> [What to produce]:
The listing below must be repeated word for word, with its images excluded.
----
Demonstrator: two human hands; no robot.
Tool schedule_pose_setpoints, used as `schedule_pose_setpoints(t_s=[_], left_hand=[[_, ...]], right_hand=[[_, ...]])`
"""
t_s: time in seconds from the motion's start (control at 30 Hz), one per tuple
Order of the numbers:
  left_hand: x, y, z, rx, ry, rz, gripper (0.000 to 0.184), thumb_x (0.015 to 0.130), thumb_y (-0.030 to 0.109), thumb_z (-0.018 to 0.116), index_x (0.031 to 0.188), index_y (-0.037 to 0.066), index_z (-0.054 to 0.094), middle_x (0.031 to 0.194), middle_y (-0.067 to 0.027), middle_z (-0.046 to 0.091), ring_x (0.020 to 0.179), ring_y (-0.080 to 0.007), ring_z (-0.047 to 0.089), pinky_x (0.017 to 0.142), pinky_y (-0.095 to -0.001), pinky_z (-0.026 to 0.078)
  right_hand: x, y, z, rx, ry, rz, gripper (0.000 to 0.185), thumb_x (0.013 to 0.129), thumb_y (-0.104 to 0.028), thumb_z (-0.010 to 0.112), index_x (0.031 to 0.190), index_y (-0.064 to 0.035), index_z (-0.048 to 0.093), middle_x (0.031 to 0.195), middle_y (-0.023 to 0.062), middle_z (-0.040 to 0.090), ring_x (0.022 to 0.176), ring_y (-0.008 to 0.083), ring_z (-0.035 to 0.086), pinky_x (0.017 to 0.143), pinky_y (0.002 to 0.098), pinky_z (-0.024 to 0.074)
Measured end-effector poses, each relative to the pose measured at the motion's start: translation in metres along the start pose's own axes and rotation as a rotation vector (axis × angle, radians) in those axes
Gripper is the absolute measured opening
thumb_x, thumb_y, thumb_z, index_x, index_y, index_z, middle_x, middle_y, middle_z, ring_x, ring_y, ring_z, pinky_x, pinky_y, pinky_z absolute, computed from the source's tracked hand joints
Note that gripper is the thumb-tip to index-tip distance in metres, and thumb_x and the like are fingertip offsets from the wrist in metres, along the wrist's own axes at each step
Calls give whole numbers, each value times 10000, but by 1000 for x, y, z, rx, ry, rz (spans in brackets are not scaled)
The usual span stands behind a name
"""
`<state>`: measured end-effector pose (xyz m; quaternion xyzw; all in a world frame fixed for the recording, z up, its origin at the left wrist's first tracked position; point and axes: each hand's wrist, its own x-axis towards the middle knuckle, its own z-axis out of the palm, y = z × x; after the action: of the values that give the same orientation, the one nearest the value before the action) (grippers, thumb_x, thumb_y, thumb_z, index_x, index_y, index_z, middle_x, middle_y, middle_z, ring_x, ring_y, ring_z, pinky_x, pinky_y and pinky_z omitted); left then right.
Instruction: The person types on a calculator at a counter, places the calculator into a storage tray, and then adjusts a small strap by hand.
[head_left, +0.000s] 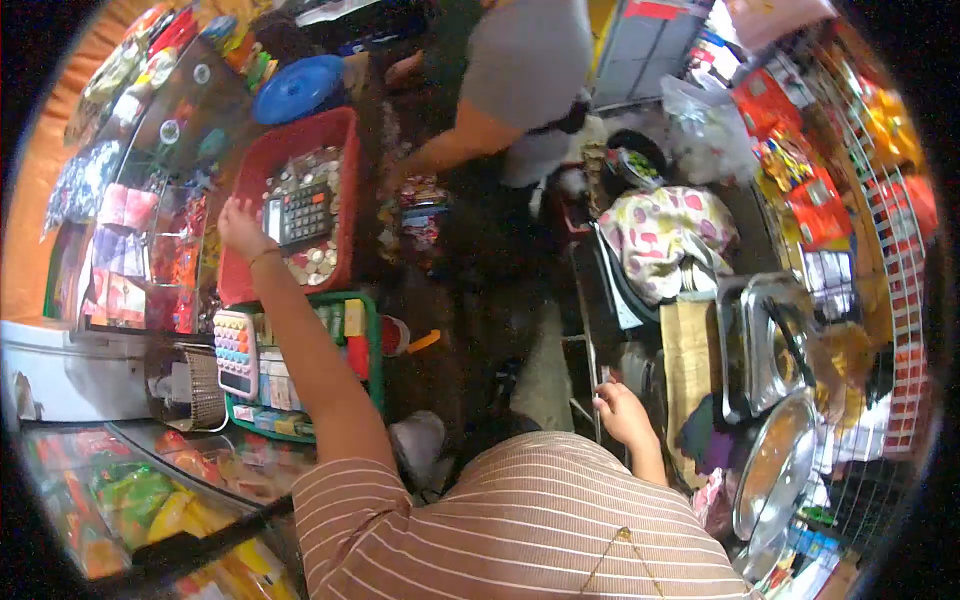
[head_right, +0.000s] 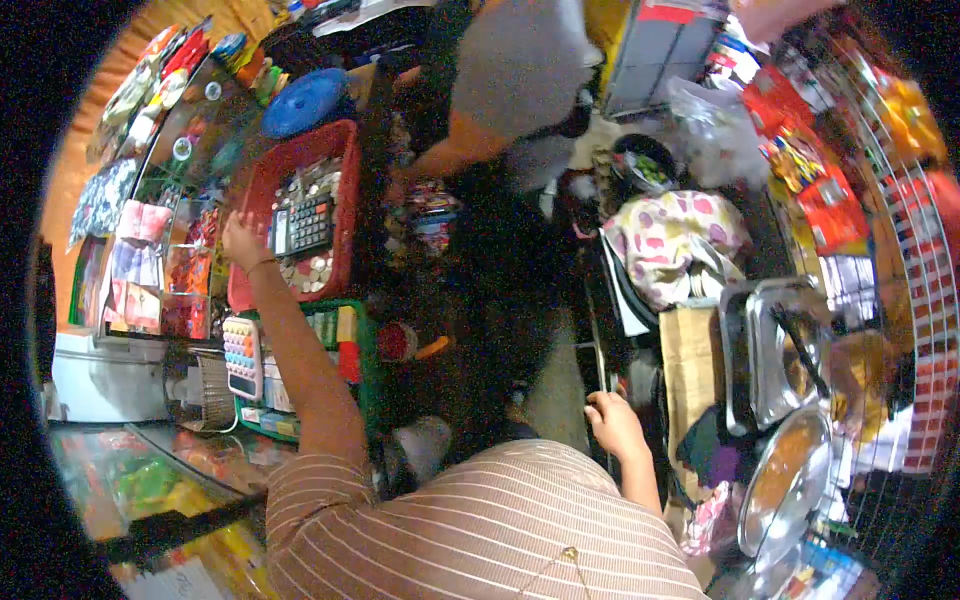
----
> [Worked solution]:
Demonstrator: two human hands; no robot.
Tool schedule_pose_setpoints, used as `schedule_pose_setpoints(t_s=[_], left_hand=[[_, ...]], right_hand=[[_, ...]])`
"""
t_s: time in seconds from the motion's start (control at 30 Hz), one per tuple
Order of the numbers:
  left_hand: x, y, z, rx, ry, rz, gripper (0.000 to 0.184), thumb_x (0.015 to 0.130), thumb_y (-0.030 to 0.109), thumb_z (-0.018 to 0.116), index_x (0.031 to 0.188), index_y (-0.037 to 0.066), index_z (-0.054 to 0.094), middle_x (0.031 to 0.194), middle_y (-0.067 to 0.027), middle_z (-0.046 to 0.091), ring_x (0.020 to 0.179), ring_y (-0.080 to 0.007), ring_z (-0.047 to 0.089), pinky_x (0.017 to 0.142), pinky_y (-0.095 to -0.001), pinky_z (-0.026 to 0.078)
  right_hand: x, y, z, rx, ry, rz, gripper (0.000 to 0.185), thumb_x (0.013 to 0.129), thumb_y (-0.104 to 0.028), thumb_z (-0.010 to 0.112), index_x (0.031 to 0.190), index_y (-0.064 to 0.035), index_z (-0.048 to 0.093), middle_x (0.031 to 0.195), middle_y (-0.023 to 0.062), middle_z (-0.040 to 0.090), ring_x (0.022 to 0.176), ring_y (-0.008 to 0.083), ring_z (-0.035 to 0.086), pinky_x (0.017 to 0.143), pinky_y (0.002 to 0.098), pinky_z (-0.024 to 0.074)
Measured end-effector poses, each relative to the pose measured at the motion's start: translation in metres along the start pose's own axes and rotation as a rotation vector (axis × angle, radians) in those axes
Gripper is the absolute measured opening
thumb_x, thumb_y, thumb_z, index_x, index_y, index_z, middle_x, middle_y, middle_z, ring_x, ring_y, ring_z, pinky_x, pinky_y, pinky_z absolute, computed from the source's tracked hand joints
Note that gripper is the thumb-tip to index-tip distance in metres, and thumb_x and the like are fingertip offsets from the wrist in metres, along the wrist's own axes at each step
Calls give whole numbers, each value times 10000, but by 1000 for x, y, z, rx, ry, rz (spans in brackets are not scaled)
The usual span stands behind a name
"""
`<state>`: measured end-effector pose (xyz m; quaternion xyzw; all in a world frame fixed for the recording, z up, its origin at the left wrist's first tracked position; point and axes: each hand's wrist, its own x-axis towards the middle knuckle, its own z-axis out of the palm, y = z × x; after the action: of the values that give the same orientation, the one nearest the value before the action) (grippers, thumb_x, thumb_y, thumb_z, index_x, index_y, index_z, middle_x, middle_y, middle_z, ring_x, ring_y, ring_z, pinky_x, pinky_y and pinky_z omitted); left then right.
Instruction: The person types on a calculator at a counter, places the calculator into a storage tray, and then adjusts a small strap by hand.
[head_left, +0.000s] 
[head_right, +0.000s] 

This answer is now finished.